Military logistics are greatly eased by anti-gravity transport, which has helped lengthen the life of the Soviet Empire and also helped keep colonial empires going a bit longer until international disapproval and the greater opportunities of space (plus the fact most colonies on earth were a financial sinkhole) brought them to an end. The French managed to do well enough in Vietnam to declare victory and pull out (although the right-wing "loyalist" government they left behind was overthrown in a decade) and even today Europeans still run a number of little dibs and dabs of territory here and there which they abandoned OTL but remain connected to the Metropole by antigrav fliers, which can always just drop straight down from space if surrounding territory is hostile. OTOH, strong-arm tactics in the third world have become less frequent since it became a possibility for, say, Indian fliers to arrive and drop off a bunch of troops with tanks within an hour.

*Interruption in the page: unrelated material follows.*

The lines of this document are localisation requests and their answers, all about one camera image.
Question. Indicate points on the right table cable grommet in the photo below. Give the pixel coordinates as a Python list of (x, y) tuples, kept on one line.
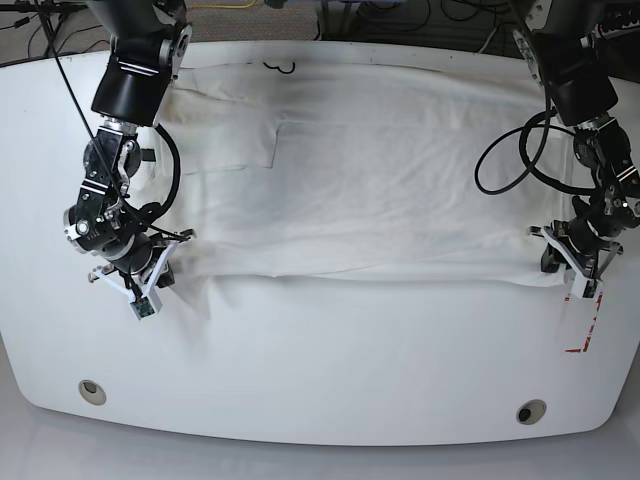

Although some fields of technological endeavor benefitted in various ways (the telescopes on the far side of the Moon are huge), generally the scientific/technological state of the art is a bit behind OTL, due to the massive resources put into technology related to space colonization. Biotech is a bit more advanced than OTL, due to dealing with alien biochemistries and ecologies: computer hardware is slower, and the internet relatively rudimentary.

THE SETTLER COLONIES

A great many colonies large and small have been created by the Five Blocks. (Lesser un-aligned nations settle planets with UN or Block permission, or else). Most of these are outside the solar system: if there are green worlds with breathable air hardly further away by FTL, why go to the trouble of settling lifeless (save for some deep-rock Bacteria) Mars? And livable worlds are common enough that ships provisioned with the alien equivalents of hardtack and salt beef, and the ecological cycle maintained by a bunch of potted plants, still managed to find them before being forced to turn back.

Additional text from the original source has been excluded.